- Two papers on MoE-specific quantization algorithms were accepted at the workshop held in conjunction with ICML 2026
- Recognition following Nota AI’s overall win at NVIDIA Nemotron Hackathon
- Enhance core optimization technologies to help run large AI models smaller and more efficiently
Seoul, South Korea, June 11, 2026 /PRNewswire/ — Nota AI, a company specializing in AI model compression and optimization, announced that two papers on MoE-specific quantization algorithms have been accepted to the Resource-Adaptive Foundation Model Inference (AdaptFM) workshop at ICML 2026, one of the world’s leading machine learning conferences.

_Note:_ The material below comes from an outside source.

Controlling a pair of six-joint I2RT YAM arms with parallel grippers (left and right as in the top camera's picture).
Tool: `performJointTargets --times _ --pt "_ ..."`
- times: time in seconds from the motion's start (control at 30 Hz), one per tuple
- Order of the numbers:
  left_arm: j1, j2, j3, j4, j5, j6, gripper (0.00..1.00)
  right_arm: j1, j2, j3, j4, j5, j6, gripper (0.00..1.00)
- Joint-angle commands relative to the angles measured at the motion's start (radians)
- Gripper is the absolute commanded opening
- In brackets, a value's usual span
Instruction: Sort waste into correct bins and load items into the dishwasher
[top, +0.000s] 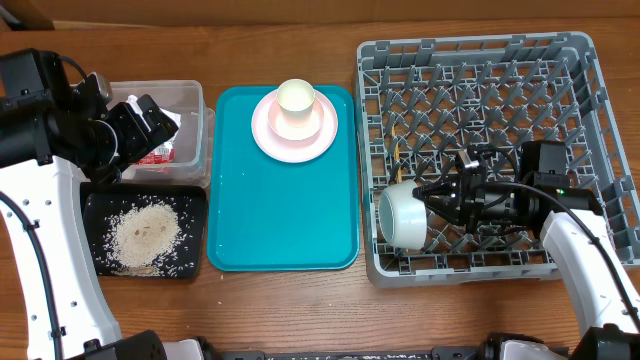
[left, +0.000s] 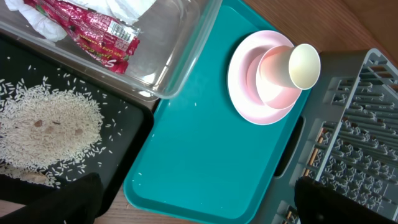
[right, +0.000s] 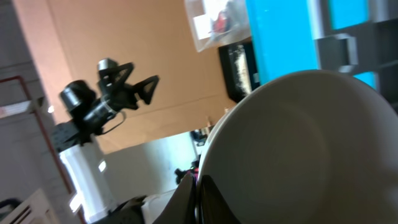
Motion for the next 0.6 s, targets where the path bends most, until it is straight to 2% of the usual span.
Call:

Nota AI demonstrates global competitiveness in large-scale AI optimization with two MoE quantization papers accepted at ICML 2026 workshop
ICML is widely recognized as one of the leading global conferences on machine learning and artificial intelligence, bringing together the latest research from global technology companies, leading universities, and leading research institutions. The AdaptFM workshop focuses on technologies that enable large-scale AI models to run efficiently under limited computing resources. Researchers from global companies and research institutions such as Amazon and Meta are participating in the organizing committee, and researchers from major AI companies such as NVIDIA, Qualcomm AI Research, OpenAI, Apple, and Microsoft are also participating as members of the program committee.
This achievement is significant as it recognizes Nota AI’s accumulated technical expertise in optimizing mixture of experts (MoE) models, an architecture that is increasingly gaining traction as a core structure for large-scale language models (LLMs). The MoE model improves both performance and efficiency by activating only a subset of the expert model when needed. However, its complex structure requires a different approach to quantization, the process of making models smaller and more efficient, compared to traditional model architectures.
Nota AI previously won both the track and all-around competitions at the NVIDIA Nemotron Hackathon using data-driven MoE quantization techniques. With the acceptance of these two papers, Nota AI will once again present research results specifically designed for MoE architectures at the global research stage.
The first accepted paper, “DREAM-MoE,” proposes a method to mitigate changes in the model’s decision flow that can occur when large AI models are quantized across multiple segments. This method focuses on the fact that even a small error in a previous segment can affect the expert’s choice in a later segment. DREAM-MoE helps select experts whose quantized model is close to the original model.
The second paper, “SRA-MoE,” proposes a method to identify and prioritize critical inputs that have a significant impact on the final output of the model. Rather than treating all inputs equally, SRA-MoE is designed to prevent expert choices on these key inputs from being severely disrupted, allowing model quality to be more effectively maintained under limited resources.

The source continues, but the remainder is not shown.